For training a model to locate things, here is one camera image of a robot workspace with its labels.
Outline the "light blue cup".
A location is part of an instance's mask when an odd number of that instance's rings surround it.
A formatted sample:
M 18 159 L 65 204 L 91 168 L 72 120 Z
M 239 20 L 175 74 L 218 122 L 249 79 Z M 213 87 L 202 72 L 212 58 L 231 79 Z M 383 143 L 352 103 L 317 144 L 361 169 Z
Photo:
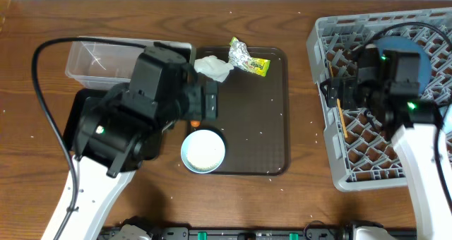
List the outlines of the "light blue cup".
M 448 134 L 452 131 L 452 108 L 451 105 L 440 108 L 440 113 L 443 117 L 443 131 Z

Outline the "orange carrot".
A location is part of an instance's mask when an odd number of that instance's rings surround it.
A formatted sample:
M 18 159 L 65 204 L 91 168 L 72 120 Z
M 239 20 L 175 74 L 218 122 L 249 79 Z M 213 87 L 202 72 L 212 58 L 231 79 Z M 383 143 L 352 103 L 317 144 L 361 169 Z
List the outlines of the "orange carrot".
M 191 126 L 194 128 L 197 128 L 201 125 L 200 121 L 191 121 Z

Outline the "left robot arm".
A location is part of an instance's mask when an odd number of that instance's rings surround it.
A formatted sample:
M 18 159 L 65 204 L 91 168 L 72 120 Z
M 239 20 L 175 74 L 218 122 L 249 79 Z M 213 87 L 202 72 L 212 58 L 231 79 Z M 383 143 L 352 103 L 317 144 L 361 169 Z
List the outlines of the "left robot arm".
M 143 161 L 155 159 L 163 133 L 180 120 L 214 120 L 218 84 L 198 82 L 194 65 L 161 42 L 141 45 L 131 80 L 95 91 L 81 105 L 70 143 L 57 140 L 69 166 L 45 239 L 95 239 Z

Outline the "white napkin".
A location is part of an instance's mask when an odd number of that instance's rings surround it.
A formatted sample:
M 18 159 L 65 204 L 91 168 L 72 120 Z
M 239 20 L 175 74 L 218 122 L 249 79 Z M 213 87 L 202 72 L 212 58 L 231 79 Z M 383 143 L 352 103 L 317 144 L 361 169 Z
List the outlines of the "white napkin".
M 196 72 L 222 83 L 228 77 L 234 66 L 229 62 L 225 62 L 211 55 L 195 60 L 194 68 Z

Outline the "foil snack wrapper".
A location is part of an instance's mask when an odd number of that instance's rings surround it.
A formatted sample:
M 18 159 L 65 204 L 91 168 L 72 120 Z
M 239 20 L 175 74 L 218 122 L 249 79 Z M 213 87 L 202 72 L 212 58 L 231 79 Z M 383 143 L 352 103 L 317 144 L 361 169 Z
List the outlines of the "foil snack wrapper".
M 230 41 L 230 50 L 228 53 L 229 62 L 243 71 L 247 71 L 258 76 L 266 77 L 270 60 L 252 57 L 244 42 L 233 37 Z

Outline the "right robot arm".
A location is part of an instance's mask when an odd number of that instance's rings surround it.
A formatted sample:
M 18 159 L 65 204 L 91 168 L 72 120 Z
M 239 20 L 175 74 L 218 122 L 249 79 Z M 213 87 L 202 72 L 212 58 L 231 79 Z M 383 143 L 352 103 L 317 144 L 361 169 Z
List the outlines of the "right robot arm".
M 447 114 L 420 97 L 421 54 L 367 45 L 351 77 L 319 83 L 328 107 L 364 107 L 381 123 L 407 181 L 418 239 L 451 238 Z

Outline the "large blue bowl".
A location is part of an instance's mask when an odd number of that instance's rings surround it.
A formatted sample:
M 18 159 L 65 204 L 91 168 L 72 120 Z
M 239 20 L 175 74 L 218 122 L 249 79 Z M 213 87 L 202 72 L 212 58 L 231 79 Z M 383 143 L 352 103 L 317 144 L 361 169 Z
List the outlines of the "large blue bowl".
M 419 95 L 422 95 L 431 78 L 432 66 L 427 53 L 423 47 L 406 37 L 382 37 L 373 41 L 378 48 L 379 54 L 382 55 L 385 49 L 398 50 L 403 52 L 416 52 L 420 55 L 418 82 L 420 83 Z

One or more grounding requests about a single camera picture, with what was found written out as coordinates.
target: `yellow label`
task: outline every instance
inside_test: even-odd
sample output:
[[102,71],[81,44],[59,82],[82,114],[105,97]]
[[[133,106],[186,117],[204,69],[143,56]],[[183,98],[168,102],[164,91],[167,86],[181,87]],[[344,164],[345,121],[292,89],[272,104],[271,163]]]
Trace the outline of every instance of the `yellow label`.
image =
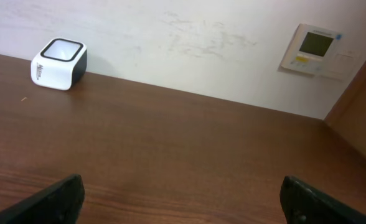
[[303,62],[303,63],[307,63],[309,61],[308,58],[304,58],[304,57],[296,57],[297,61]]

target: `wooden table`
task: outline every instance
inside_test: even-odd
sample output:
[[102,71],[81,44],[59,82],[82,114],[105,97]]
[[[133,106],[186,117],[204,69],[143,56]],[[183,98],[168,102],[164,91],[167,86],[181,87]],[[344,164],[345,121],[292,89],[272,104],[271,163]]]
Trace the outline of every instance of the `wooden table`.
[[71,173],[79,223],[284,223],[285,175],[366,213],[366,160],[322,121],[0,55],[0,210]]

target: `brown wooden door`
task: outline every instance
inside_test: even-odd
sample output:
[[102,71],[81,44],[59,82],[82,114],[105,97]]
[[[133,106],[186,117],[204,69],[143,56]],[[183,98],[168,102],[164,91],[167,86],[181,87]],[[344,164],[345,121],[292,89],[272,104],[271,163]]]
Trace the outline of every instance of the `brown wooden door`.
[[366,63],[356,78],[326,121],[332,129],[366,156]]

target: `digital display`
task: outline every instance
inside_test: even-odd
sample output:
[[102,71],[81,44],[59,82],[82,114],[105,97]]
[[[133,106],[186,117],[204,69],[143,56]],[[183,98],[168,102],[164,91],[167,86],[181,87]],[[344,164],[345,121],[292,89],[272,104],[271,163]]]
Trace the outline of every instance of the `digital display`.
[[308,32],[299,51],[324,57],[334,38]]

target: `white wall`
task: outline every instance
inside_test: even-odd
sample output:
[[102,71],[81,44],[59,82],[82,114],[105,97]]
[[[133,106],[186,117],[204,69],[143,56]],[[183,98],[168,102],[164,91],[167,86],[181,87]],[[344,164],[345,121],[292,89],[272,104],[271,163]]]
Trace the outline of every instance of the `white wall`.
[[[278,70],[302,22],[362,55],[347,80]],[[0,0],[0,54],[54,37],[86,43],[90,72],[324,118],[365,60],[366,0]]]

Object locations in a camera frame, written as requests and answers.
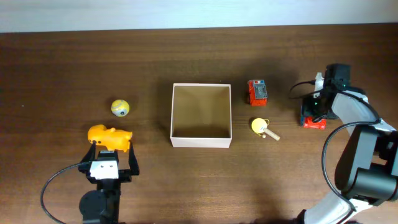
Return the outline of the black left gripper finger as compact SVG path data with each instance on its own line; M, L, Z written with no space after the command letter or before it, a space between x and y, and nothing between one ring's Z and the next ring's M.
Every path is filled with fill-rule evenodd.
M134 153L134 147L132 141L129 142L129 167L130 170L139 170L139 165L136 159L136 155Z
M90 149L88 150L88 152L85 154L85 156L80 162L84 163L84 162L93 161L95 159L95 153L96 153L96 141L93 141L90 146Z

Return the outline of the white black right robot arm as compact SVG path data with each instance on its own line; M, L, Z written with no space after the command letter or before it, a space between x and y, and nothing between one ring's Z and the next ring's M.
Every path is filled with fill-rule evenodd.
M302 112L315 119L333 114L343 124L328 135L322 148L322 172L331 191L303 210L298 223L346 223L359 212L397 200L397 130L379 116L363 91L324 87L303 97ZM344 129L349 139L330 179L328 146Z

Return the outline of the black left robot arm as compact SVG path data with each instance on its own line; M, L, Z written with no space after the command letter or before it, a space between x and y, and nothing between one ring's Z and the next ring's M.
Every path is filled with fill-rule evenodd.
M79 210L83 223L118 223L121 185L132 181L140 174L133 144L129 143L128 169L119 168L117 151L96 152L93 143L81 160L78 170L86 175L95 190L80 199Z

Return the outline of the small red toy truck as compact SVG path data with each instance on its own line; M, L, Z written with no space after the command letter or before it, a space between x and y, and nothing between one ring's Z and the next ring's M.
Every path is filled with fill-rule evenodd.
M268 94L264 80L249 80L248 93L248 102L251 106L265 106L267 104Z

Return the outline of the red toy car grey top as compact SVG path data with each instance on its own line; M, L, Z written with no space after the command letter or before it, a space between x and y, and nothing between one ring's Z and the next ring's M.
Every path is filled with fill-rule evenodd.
********************
Exercise instructions: Extract every line above that contains the word "black".

Answer box:
Return the outline of the black left gripper finger as compact SVG path data with each instance on its own line; M, L, Z written with no space after the command letter or before it, a space between x and y, and nothing between one ring's Z and the next ring's M.
Return the outline of the white black right robot arm as compact SVG path data with each instance on its own line; M, L, Z written with no space after the command letter or before it, a space between x and y, and nothing between one ring's Z and the next ring's M.
Return the outline of the black left robot arm as compact SVG path data with each instance on its own line; M, L, Z written with no space after the command letter or before it, a space between x and y, and nothing between one ring's Z and the next ring's M.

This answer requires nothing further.